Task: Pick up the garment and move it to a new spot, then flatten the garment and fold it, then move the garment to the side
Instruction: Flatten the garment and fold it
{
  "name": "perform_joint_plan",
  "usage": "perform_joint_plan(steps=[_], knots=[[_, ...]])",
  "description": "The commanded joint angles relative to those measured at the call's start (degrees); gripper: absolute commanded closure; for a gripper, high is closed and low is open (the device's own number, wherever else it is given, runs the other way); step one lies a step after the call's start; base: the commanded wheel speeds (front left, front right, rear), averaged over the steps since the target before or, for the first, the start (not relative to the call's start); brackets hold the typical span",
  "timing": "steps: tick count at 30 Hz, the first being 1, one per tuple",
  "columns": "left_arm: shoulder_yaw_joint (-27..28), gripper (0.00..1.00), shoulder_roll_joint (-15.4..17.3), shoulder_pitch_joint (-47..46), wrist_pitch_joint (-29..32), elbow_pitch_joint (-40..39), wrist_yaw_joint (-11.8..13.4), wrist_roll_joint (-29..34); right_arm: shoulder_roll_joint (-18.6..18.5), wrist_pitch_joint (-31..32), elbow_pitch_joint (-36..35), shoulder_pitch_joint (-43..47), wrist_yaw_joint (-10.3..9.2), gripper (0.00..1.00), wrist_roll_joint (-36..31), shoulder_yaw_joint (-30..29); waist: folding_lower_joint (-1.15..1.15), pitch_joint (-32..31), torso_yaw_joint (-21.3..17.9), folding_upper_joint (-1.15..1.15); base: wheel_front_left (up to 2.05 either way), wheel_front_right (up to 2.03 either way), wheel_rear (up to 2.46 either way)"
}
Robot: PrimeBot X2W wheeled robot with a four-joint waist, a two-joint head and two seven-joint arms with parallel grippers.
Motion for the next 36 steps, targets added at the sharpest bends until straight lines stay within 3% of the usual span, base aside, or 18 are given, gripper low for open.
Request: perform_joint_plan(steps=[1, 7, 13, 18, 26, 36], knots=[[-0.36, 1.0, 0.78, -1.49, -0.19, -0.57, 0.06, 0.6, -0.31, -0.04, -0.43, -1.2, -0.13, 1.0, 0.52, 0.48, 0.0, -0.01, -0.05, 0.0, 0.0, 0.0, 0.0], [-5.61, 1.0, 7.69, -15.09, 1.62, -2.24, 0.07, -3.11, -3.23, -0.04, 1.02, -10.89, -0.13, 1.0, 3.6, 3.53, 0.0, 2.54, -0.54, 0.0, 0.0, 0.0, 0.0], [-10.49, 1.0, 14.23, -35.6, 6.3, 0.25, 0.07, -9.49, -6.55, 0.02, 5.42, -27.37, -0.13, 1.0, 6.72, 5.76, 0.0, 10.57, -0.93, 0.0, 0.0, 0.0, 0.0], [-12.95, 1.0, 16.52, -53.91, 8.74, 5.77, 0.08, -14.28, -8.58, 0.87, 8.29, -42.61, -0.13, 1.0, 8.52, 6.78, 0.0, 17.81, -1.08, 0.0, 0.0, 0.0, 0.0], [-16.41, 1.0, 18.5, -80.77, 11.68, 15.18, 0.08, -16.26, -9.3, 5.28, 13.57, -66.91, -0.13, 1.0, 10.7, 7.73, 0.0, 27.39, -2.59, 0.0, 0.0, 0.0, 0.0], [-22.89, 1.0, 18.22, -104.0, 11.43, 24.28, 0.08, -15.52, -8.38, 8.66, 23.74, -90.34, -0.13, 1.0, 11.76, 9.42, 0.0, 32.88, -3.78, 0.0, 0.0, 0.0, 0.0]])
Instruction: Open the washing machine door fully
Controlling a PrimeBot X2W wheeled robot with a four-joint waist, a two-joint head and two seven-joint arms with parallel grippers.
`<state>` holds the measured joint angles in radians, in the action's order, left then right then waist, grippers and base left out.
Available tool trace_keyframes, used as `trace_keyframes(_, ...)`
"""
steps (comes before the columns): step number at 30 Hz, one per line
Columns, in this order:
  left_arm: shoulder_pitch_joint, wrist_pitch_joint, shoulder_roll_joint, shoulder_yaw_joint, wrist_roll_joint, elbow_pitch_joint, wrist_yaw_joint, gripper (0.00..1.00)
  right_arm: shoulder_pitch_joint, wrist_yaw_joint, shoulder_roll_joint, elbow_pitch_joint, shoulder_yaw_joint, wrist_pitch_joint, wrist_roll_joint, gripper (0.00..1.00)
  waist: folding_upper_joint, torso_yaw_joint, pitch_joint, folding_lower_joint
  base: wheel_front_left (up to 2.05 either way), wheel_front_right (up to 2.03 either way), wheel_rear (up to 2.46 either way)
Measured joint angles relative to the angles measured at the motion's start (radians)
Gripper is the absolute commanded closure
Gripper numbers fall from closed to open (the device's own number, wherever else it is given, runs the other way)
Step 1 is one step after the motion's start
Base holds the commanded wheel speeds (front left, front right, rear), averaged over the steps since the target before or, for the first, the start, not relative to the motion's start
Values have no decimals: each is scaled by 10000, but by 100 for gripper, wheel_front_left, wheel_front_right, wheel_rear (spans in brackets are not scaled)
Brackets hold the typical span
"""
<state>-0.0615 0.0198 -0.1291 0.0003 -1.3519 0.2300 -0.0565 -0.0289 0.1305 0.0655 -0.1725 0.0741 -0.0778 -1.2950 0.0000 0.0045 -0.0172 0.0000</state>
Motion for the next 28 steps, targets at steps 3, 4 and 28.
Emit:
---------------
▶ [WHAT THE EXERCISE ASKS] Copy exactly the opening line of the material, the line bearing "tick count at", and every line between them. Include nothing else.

▶ [ANSWER TO THIS PROBLEM]
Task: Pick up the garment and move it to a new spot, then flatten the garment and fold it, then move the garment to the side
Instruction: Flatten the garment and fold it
{
  "name": "perform_joint_plan",
  "usage": "perform_joint_plan(steps=[_], knots=[[_, ...]])",
  "description": "The commanded joint angles relative to those measured at the call's start (degrees); gripper: absolute commanded closure; for a gripper, high is closed and low is open (the device's own number, wherever else it is given, runs the other way); step one lies a step after the call's start; base: the commanded wheel speeds (front left, front right, rear), averaged over the steps since the target before or, for the first, the start (not relative to the call's start); brackets hold the typical span",
  "timing": "steps: tick count at 30 Hz, the first being 1, one per tuple",

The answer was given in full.